Мне становится не по себе. Почти так же, как в тот день, когда я притащилась к нему домой и получила пожелание катиться, куда подальше от его матери…
Не по себе от того, как он всматривается в мое лицо, но я никогда в жизни не покажу Антону Матвееву, как сильно он потоптался по моему сердцу.
– Да… я просто… хотела вернуть тебе твою толстовку, – пожимаю плечом, понимая, как по-идиотски это звучит, но большего он от меня не услышит.
– Толстовку?
– Да. Я теперь не знаю где она. Потерялась.
– Не страшно.
– Как дела? – спрашиваю нейтрально, сжимая пальцами сумку подмышкой до скрипа кожи.
– Все круто. Как у тебя? – чуть выгибает он брови.
– Так же. Знаешь, нам ничего не мешает быть друзьями.
Это полная чушь. Я не передумала. Я приложу все усилия, чтобы его больше не видеть, но он второй раз появляется без предупреждения.

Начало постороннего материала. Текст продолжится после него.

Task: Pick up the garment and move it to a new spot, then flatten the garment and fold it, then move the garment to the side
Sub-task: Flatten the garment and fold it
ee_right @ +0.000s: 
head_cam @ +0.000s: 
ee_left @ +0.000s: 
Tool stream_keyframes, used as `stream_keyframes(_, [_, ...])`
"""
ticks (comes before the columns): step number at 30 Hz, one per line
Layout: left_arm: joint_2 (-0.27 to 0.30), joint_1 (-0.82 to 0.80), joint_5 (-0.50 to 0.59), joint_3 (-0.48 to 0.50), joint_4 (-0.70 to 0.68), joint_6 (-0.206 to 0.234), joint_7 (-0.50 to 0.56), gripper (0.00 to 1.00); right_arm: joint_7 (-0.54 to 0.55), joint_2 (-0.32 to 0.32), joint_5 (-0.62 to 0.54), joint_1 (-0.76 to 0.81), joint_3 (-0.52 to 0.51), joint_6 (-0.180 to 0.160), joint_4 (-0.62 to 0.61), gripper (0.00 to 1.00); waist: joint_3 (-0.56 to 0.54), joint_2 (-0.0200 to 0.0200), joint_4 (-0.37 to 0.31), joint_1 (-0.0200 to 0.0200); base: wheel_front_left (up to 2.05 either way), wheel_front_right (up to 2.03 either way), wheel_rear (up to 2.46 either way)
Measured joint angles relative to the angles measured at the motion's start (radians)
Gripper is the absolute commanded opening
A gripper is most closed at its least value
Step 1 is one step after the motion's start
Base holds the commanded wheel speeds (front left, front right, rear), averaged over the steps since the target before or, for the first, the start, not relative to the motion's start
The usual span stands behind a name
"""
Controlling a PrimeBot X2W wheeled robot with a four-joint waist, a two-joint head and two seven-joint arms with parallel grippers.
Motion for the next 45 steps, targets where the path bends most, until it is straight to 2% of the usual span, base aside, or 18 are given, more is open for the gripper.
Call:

Молчит секунду, не спуская своего тяжелого взгляда с моего лица, потом хрипловато растягивает одно-единственное слово:
– Наверное.
– Предлагаю мир, дружбу, жвачку.
– Круто.
– Ну, я тогда пойду. Работа…
– Угу…
Он продолжает стоять на месте, а мне нужно убраться от него подальше, пока я не натворила каких-нибудь глупостей. Первый шаг дается мне так, будто к ногам привязали гири.
Антон отходит в сторону на полшага, освобождая мне проход. Его голова поворачивается вслед за мной, когда мы равняемся, но чтобы заглянуть ему в лицо мне даже на пятисантиметровых каблуках нужно вывернуть шею.
Я этого не делаю.
Смотрю себе под ноги, но вопрос Матвеева все же заставляет меня на него взглянуть.
– Вам нужны волонтеры? – спрашивает, достав из кармана шорт сложенный вдвое буклет, которые размещены на стенде, здесь, в коридоре.
Вижу разноцветную брошюру в его руке и говорю:
– Они всегда нужны. Но это работа не оплачивается.
– Я в курсе, кто такие волонтеры.
– Вряд ли ты захочешь тратить на это время, – смотрю на него, подняв подбородок.
Его глаза плавают по моему лицу и задевают губы.